▶ [YOUR GOAL]
Write out exactly the lines of the entries below from the one holding "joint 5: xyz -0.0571" to the one holding "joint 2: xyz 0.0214", inclusive, and leave out all other lines.

▶ [SUPPLIED RECORDS]
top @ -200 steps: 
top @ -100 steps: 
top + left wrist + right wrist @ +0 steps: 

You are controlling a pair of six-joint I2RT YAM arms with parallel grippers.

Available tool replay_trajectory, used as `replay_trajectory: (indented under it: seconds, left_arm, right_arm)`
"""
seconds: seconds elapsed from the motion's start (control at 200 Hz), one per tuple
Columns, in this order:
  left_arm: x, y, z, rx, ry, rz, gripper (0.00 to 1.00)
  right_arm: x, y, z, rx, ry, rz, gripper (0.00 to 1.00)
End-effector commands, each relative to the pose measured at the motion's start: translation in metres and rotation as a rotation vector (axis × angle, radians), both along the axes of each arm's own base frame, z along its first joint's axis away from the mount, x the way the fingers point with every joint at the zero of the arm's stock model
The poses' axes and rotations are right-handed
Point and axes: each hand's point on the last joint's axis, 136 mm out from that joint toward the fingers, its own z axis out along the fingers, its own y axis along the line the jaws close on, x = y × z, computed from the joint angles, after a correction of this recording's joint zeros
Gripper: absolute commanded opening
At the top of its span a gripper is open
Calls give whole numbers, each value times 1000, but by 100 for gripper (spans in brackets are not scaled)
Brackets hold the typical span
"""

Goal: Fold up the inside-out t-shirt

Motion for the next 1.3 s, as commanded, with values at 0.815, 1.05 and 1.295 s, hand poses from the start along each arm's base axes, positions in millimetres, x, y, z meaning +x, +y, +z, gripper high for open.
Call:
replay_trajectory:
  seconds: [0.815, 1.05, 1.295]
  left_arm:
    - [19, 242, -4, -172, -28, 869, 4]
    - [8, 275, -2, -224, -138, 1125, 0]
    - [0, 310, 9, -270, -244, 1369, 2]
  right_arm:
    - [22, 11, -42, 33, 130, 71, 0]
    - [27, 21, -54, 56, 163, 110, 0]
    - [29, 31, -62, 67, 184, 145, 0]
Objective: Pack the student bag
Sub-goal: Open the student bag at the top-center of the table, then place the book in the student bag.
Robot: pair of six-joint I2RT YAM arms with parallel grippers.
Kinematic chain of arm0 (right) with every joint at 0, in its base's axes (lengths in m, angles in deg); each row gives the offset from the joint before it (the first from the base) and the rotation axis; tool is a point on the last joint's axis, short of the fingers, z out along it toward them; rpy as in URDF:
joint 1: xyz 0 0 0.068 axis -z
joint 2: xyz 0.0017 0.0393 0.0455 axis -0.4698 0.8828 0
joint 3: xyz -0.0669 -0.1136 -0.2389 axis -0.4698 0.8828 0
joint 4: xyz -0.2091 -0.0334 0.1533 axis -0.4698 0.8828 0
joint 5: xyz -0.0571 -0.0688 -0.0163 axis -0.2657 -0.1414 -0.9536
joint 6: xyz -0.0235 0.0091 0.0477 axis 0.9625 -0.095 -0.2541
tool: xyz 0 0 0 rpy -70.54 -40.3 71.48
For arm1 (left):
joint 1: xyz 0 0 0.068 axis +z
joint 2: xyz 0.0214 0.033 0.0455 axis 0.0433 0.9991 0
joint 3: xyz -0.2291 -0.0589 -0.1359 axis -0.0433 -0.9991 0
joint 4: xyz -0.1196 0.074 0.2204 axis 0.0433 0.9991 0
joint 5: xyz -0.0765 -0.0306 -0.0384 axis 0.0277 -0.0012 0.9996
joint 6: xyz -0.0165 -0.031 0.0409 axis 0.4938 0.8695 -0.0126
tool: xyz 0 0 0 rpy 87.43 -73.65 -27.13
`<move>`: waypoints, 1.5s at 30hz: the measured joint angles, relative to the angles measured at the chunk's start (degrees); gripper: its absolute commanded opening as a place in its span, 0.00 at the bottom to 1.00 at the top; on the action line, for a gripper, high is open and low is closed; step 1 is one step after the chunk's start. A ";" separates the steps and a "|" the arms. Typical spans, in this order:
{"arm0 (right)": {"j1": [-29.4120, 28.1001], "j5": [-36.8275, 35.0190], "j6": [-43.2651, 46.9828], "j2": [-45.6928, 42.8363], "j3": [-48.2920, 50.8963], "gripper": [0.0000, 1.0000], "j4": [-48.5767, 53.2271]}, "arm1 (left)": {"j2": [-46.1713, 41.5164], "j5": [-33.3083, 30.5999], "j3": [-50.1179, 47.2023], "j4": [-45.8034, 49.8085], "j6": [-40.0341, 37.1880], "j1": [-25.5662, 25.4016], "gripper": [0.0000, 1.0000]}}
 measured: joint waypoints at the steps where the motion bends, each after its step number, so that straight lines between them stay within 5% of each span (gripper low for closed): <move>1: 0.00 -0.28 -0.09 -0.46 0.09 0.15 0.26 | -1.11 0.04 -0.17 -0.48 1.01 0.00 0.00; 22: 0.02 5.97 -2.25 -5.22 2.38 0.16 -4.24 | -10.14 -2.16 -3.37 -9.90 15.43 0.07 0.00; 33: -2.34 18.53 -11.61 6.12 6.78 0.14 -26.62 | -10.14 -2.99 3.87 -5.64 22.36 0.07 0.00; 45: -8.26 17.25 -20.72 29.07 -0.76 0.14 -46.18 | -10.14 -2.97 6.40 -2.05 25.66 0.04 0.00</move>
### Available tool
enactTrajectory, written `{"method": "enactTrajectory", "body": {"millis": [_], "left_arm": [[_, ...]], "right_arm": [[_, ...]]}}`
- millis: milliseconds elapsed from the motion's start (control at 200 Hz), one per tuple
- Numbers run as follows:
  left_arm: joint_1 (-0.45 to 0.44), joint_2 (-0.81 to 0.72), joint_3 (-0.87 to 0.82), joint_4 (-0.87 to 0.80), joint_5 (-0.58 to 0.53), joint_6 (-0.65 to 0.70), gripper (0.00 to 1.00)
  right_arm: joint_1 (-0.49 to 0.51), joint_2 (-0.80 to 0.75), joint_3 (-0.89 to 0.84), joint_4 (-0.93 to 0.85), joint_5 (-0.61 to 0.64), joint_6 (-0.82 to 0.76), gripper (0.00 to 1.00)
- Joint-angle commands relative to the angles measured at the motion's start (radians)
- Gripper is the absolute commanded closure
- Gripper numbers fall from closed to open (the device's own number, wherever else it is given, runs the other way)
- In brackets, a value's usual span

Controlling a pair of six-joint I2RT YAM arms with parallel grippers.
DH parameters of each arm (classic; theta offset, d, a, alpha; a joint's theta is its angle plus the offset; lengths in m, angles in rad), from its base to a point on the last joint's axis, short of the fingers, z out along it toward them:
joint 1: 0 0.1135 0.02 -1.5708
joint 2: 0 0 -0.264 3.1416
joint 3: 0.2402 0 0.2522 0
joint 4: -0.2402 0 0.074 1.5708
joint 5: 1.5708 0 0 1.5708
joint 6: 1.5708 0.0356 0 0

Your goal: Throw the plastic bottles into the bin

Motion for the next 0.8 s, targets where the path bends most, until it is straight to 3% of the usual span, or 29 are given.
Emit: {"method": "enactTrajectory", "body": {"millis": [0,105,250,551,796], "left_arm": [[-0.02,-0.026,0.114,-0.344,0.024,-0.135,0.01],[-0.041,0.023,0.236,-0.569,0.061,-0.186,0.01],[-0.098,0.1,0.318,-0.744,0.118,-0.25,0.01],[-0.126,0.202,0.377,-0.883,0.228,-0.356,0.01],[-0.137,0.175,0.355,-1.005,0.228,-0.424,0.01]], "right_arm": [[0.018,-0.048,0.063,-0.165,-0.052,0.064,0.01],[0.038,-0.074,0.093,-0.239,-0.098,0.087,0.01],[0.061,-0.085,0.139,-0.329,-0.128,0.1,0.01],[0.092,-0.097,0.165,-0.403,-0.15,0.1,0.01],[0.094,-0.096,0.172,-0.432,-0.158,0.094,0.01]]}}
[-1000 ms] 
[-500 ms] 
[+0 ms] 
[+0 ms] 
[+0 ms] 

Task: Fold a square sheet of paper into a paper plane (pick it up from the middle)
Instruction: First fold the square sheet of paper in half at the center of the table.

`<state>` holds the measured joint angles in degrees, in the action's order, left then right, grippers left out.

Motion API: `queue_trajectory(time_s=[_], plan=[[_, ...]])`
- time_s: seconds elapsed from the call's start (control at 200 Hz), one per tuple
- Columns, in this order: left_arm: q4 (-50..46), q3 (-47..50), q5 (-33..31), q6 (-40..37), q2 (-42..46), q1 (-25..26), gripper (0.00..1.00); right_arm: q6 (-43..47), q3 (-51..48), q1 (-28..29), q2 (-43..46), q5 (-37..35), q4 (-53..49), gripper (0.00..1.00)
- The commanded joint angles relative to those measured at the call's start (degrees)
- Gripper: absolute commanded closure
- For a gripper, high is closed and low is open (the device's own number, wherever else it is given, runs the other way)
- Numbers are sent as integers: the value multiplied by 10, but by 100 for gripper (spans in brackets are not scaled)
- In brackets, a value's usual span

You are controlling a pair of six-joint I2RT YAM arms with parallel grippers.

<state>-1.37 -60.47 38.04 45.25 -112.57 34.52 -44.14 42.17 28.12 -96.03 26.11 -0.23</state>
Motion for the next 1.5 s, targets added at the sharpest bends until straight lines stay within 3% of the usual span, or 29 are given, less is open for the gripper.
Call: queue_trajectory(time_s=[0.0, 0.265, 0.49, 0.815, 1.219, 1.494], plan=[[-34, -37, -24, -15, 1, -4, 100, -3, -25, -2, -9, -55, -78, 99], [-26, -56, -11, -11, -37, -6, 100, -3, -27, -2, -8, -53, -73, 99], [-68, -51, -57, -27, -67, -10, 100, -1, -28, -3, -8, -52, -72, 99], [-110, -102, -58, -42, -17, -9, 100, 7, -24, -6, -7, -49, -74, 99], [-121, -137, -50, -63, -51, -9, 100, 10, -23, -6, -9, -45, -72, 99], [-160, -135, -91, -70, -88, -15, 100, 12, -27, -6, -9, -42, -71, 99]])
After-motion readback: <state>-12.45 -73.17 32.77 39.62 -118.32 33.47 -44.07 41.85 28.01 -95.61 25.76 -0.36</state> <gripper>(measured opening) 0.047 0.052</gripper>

▶ [THE ANSWER]
joint 5: xyz -0.0571 -0.0688 -0.0163 axis -0.2657 -0.1414 -0.9536
joint 6: xyz -0.0235 0.0091 0.0477 axis 0.9625 -0.095 -0.2541
tool: xyz 0 0 0 rpy -70.54 -40.3 71.48
For arm1 (left):
joint 1: xyz 0 0 0.068 axis +z
joint 2: xyz 0.0214 0.033 0.0455 axis 0.0433 0.9991 0

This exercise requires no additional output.